[The problem]:
Would you show every line from the records that holds "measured"?

● ● ● ●

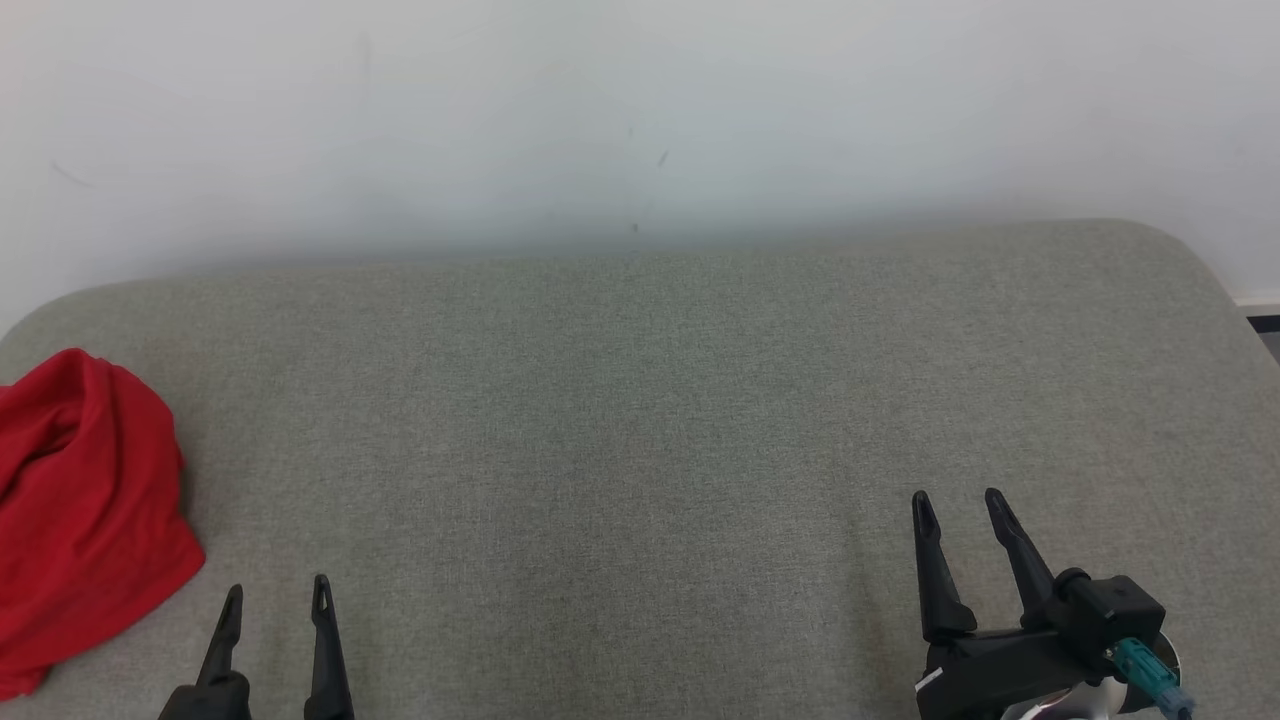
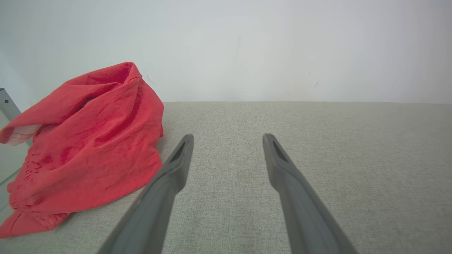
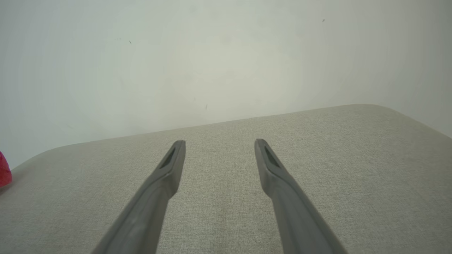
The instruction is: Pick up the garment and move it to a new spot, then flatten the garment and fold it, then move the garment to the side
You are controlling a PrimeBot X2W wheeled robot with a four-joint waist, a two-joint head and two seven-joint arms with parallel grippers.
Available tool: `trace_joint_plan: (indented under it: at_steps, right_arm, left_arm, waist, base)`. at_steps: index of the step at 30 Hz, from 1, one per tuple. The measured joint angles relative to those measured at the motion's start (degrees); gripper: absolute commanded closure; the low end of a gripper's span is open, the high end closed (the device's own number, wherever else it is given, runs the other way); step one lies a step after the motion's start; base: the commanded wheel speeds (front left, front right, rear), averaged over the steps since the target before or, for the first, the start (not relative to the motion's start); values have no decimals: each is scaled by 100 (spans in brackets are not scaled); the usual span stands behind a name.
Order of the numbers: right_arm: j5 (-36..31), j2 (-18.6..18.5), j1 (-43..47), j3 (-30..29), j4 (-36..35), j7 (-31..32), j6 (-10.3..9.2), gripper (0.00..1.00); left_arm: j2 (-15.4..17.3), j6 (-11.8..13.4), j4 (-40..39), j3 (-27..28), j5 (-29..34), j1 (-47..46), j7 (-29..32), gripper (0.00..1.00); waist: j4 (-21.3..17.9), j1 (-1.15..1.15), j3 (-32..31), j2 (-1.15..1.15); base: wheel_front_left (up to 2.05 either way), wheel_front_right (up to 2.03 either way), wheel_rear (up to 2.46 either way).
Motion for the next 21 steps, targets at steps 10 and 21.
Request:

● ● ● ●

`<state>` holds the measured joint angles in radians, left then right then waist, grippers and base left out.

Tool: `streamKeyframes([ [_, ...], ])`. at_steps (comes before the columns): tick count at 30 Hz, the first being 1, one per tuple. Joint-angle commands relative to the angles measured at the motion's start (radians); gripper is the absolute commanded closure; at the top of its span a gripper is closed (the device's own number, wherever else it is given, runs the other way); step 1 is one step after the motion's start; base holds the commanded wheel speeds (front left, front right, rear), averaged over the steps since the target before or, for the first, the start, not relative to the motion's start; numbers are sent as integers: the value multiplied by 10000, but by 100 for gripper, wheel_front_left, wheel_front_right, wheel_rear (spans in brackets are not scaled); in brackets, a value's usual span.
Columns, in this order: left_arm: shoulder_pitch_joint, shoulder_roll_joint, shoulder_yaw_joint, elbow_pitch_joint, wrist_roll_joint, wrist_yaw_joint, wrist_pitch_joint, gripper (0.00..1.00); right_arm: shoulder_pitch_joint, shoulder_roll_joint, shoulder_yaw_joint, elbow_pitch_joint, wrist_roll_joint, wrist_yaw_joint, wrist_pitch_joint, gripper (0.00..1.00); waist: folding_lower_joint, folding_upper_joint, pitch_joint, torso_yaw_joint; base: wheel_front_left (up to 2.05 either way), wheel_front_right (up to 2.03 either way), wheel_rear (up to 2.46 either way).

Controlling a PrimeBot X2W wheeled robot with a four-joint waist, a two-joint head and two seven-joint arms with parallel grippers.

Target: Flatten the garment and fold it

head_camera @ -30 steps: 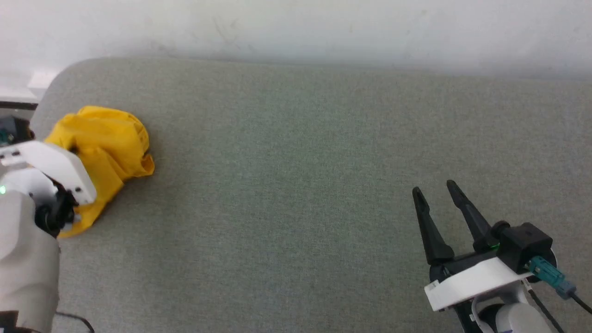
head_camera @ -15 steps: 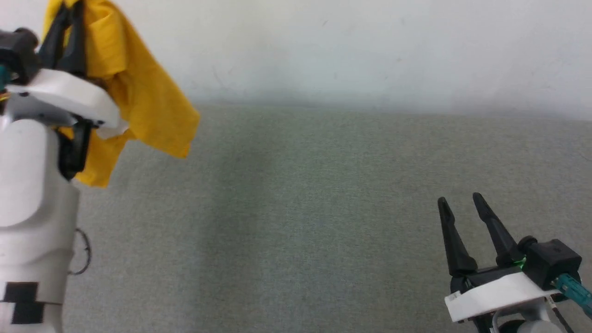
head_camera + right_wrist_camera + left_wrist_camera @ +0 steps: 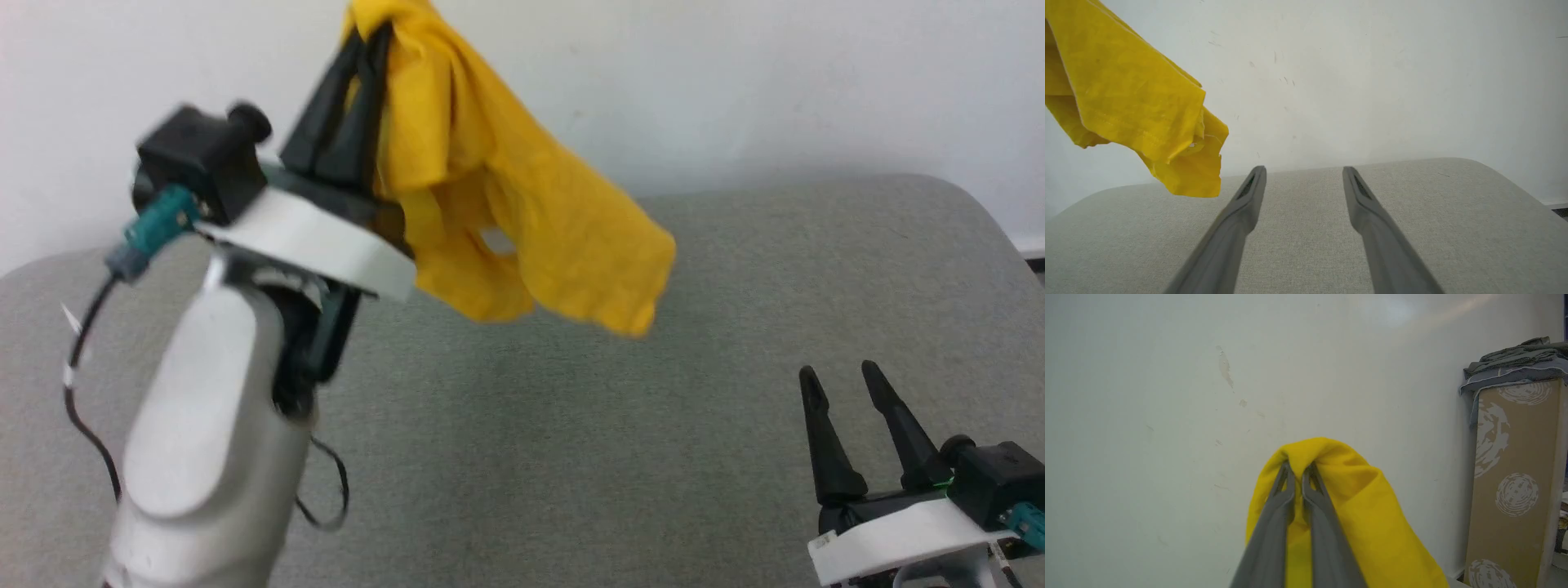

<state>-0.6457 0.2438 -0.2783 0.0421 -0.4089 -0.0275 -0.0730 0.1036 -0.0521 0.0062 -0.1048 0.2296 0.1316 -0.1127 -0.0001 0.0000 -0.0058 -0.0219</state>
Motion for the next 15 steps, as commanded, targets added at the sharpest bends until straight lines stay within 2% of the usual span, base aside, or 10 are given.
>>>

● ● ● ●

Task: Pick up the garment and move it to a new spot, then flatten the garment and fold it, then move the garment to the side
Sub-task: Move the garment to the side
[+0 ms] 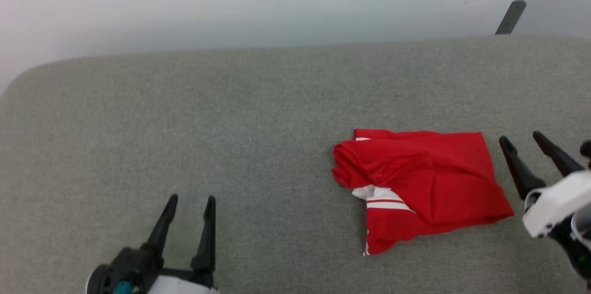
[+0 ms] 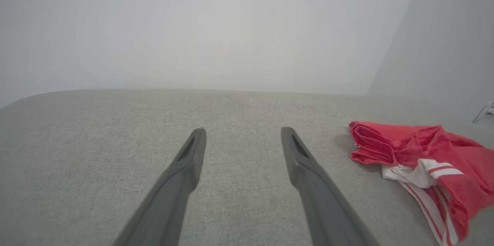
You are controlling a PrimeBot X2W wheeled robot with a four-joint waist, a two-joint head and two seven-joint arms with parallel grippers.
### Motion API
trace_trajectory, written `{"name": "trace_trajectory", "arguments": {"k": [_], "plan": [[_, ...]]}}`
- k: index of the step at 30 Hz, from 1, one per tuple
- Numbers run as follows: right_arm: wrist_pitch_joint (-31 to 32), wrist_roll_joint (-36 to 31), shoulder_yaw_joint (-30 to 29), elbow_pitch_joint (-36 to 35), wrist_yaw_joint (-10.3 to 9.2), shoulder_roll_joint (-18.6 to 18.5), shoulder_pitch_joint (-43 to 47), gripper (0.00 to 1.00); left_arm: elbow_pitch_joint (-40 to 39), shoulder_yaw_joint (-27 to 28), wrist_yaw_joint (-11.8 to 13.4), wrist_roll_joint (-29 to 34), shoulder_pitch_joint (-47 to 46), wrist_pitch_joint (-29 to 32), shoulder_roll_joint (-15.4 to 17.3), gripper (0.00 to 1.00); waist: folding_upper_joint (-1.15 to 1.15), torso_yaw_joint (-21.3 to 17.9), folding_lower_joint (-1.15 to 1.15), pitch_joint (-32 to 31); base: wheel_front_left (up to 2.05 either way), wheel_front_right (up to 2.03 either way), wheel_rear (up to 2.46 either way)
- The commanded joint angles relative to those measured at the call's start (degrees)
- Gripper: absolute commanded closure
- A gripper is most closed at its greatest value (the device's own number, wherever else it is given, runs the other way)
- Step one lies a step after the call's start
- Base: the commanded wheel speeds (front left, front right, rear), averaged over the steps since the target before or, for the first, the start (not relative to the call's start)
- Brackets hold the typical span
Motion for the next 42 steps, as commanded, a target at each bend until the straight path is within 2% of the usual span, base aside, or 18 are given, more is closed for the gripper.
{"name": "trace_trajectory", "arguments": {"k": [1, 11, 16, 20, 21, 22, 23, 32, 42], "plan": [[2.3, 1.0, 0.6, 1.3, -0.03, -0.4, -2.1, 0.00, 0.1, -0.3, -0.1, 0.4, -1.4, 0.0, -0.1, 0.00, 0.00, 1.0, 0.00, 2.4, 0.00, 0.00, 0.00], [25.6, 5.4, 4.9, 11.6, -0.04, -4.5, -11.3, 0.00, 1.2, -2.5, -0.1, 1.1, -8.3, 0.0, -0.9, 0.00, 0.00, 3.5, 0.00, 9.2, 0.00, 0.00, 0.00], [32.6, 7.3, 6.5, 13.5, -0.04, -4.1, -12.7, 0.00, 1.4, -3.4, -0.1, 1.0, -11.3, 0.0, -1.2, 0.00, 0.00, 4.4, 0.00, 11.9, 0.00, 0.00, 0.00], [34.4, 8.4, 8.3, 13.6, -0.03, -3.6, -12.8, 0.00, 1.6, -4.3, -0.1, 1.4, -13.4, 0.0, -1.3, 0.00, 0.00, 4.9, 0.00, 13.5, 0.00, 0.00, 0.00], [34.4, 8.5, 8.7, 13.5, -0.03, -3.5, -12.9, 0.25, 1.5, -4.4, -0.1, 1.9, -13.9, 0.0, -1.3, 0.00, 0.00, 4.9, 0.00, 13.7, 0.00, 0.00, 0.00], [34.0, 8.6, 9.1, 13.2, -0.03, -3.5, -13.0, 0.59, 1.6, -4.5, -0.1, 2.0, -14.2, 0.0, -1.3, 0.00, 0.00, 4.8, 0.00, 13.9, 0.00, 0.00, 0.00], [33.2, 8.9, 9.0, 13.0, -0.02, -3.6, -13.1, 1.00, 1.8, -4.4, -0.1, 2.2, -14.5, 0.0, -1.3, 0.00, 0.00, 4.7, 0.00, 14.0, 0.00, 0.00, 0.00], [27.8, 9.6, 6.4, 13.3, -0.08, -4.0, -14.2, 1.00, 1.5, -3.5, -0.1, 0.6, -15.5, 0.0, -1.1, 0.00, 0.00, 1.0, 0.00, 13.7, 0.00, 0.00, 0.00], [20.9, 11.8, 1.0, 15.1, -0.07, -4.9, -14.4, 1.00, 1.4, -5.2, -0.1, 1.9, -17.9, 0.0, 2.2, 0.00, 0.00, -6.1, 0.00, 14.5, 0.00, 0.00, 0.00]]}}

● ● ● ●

[Solution]:
Available tool: `trace_joint_plan: (indented under it: at_steps, right_arm, left_arm, waist, base)`. at_steps: index of the step at 30 Hz, from 1, one per tuple. The measured joint angles relative to those measured at the motion's start (degrees); gripper: absolute commanded closure; the low end of a gripper's span is open, the high end closed (the device's own number, wherever else it is given, runs the other way); step one lies a step after the motion's start; base: the commanded wheel speeds (front left, front right, rear), averaged over the steps since the target before or, for the first, the start (not relative to the motion's start); values have no decimals: each is scaled by 100 (spans in brackets are not scaled); the usual span stands behind a name.
`<state>` holds the measured joint angles in radians, left then right then waist, grippers and base left out.
Tool: `streamKeyframes([ [_, ...], ])`. at_steps (comes before the columns): tick count at 30 Hz, the first being 1, one per tuple. Joint-angle commands relative to the angles measured at the motion's start (radians); gripper is the absolute commanded closure; at the top of its span a gripper is closed (the device's own number, wherever else it is given, runs the other way); step 1 is one step after the motion's start; base holds the commanded wheel speeds (front left, front right, rear), averaged over the steps since the target before or, for the first, the start, not relative to the motion's start; numbers are sent as integers: the value multiplied by 10000, but by 100 for gripper, wheel_front_left, wheel_front_right, wheel_rear (spans in brackets are not scaled); in brackets, a value's usual span.
- The commanded joint angles relative to those measured at the call's start (degrees)

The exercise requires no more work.